* Description of the task
Set down the first line below and each line after it, ending with the one that holds "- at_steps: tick". Pictures do not belong in the copy.

* Extracted information
◆ ◆ ◆ ◆ ◆ ◆ ◆
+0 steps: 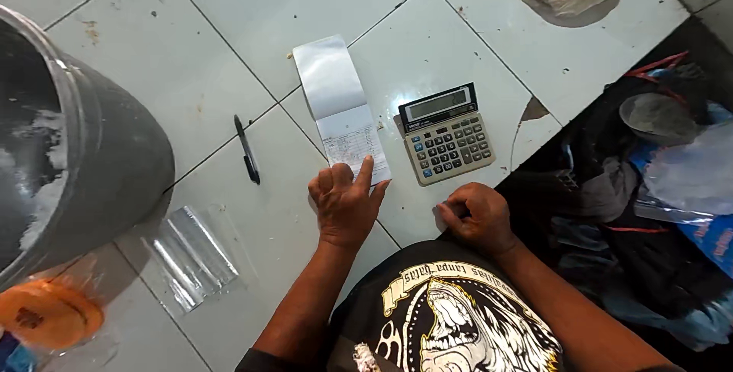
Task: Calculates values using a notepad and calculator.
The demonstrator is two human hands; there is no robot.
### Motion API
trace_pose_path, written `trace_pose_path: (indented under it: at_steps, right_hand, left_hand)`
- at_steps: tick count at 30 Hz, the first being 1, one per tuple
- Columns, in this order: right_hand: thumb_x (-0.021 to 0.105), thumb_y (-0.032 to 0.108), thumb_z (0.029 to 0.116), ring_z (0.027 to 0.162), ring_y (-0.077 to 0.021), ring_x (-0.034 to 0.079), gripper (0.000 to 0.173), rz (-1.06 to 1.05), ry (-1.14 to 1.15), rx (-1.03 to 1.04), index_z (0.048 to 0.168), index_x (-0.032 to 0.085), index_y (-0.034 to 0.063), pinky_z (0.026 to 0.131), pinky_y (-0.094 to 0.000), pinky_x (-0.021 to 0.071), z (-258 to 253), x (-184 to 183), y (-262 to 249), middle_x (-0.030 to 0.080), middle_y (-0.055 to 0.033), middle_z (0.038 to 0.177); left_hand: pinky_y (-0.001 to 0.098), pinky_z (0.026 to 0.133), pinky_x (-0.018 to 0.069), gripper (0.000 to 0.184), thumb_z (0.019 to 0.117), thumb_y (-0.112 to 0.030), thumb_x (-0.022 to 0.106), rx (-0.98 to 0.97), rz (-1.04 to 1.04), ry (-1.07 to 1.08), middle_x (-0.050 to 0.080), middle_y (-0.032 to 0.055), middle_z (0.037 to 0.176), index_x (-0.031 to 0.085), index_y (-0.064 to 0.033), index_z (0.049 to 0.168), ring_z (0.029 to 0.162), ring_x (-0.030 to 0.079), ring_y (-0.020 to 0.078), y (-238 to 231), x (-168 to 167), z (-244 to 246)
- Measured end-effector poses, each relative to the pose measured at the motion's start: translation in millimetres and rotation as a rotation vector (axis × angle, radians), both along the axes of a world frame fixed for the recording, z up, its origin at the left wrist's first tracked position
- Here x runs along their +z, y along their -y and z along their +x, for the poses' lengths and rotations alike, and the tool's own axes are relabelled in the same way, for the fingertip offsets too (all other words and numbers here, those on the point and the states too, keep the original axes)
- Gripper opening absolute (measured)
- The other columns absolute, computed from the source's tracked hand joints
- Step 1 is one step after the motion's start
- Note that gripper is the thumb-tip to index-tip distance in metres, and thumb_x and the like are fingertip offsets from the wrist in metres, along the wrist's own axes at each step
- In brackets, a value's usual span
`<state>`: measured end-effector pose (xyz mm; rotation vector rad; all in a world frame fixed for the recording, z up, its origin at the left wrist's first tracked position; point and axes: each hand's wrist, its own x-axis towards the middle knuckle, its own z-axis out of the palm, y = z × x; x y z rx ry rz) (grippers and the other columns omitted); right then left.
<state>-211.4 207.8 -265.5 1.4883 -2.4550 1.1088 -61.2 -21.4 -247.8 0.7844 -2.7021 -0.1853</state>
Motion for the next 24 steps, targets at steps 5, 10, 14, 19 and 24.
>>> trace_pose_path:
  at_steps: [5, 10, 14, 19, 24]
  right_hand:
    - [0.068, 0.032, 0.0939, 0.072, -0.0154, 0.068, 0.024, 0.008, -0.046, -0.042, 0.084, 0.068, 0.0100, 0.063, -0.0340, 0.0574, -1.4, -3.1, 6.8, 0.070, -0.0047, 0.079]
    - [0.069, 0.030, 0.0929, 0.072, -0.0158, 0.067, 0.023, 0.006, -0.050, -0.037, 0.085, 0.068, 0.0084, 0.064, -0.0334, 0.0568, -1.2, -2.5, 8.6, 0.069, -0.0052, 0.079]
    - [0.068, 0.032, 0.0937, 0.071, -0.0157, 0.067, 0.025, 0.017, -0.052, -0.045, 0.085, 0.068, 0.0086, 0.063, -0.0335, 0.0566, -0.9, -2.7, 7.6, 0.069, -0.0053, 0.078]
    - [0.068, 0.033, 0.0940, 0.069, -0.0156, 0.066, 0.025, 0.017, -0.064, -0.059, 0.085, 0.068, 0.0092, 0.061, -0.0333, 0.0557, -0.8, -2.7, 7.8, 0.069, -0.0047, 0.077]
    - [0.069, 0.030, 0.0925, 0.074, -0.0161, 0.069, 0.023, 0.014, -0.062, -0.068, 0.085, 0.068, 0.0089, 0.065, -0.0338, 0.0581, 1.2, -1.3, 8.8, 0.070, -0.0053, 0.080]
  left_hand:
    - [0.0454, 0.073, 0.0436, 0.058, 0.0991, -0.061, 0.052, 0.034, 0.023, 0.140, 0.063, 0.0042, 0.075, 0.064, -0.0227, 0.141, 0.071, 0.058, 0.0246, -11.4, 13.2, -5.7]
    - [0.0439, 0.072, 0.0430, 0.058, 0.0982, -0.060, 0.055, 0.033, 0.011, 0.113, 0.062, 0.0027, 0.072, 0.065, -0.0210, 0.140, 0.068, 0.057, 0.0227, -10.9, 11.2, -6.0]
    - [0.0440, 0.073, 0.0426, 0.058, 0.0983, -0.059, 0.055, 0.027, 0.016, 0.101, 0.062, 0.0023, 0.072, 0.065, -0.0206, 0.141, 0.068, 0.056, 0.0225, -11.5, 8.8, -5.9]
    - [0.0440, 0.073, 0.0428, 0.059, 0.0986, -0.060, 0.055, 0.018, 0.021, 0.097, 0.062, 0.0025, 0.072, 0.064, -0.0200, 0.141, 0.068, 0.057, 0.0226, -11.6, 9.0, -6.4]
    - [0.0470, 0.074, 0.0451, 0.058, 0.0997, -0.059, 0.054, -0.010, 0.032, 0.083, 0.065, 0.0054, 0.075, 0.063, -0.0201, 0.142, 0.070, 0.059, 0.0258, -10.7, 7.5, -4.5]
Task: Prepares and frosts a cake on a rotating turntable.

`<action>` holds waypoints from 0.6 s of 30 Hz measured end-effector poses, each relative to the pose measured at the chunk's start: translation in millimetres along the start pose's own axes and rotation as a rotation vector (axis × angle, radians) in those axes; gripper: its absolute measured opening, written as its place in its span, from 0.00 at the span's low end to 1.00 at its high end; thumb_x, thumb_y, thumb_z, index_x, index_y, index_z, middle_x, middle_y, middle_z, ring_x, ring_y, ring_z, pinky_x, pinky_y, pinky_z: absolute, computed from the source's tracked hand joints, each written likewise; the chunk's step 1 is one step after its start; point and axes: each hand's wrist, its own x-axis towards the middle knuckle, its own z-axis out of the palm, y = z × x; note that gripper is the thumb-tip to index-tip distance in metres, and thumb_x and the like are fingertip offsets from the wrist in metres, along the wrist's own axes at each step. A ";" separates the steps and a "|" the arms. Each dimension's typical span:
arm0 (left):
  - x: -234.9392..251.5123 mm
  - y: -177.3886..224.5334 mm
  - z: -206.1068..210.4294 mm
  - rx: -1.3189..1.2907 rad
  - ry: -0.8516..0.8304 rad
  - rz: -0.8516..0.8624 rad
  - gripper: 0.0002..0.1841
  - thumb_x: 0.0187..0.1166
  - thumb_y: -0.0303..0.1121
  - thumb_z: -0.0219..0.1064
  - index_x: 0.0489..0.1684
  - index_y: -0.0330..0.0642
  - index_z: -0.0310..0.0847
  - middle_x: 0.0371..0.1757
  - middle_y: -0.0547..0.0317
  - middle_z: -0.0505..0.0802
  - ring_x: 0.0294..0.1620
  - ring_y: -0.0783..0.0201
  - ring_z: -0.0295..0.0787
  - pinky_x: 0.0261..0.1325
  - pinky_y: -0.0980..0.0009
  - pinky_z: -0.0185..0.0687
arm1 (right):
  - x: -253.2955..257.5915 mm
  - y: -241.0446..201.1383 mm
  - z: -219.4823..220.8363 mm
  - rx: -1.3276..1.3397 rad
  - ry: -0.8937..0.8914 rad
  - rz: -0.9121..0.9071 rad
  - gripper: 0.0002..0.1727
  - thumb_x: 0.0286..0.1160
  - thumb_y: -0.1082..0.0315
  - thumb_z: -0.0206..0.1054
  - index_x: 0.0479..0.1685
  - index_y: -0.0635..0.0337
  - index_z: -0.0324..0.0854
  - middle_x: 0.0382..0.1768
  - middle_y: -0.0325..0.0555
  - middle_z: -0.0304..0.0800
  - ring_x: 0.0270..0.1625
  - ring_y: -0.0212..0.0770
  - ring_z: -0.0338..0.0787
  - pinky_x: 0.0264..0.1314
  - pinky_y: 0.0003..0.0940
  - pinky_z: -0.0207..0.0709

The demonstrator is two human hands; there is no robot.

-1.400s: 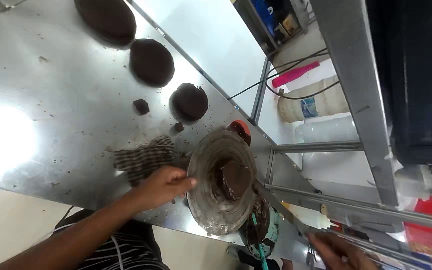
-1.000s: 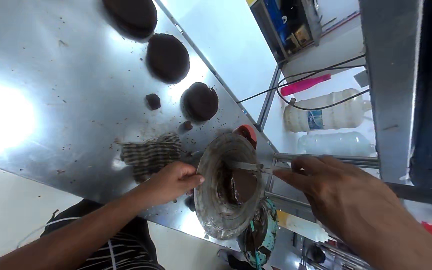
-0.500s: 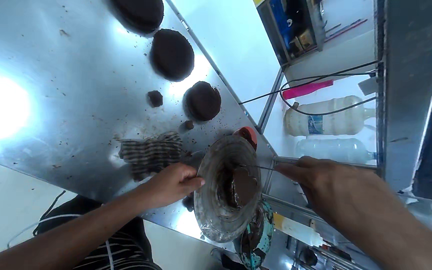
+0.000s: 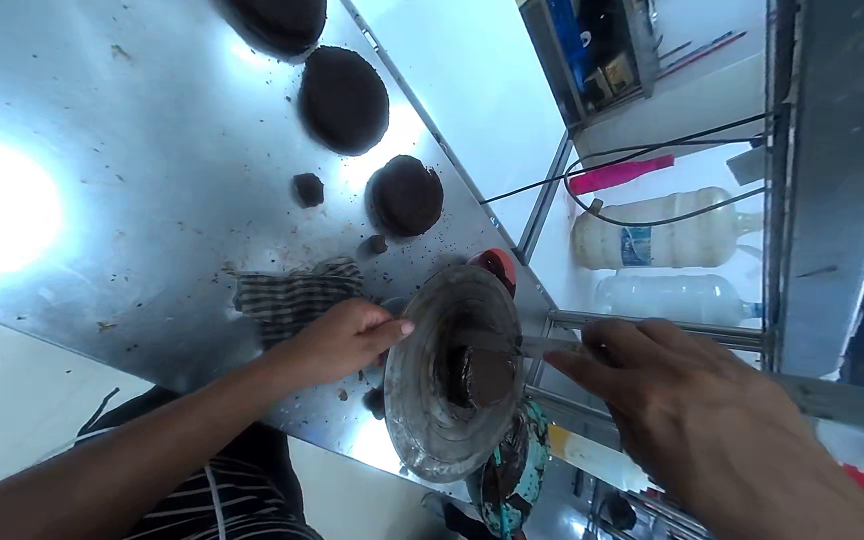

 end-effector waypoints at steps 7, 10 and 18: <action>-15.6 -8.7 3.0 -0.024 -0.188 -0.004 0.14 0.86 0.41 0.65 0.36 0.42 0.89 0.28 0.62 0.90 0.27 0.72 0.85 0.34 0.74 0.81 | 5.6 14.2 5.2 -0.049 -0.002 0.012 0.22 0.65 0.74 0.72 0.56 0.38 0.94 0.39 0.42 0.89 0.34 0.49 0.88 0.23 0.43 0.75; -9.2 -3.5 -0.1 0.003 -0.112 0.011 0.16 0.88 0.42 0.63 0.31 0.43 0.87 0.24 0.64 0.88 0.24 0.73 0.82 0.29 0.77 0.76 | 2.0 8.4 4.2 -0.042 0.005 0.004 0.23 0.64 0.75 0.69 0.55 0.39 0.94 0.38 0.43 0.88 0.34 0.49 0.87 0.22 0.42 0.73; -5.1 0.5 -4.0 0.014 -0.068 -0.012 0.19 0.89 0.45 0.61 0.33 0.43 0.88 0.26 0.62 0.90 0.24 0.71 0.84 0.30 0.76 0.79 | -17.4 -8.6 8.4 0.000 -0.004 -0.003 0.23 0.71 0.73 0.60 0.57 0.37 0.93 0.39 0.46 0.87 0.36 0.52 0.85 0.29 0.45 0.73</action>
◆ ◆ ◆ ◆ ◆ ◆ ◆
* Result of the task
+0 steps: 
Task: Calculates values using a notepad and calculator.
The demonstrator is two human hands; there is no robot.
### Motion API
trace_pose_path, written `trace_pose_path: (indented under it: at_steps, right_hand, left_hand)`
- at_steps: tick count at 30 Hz, the first being 1, one per tuple

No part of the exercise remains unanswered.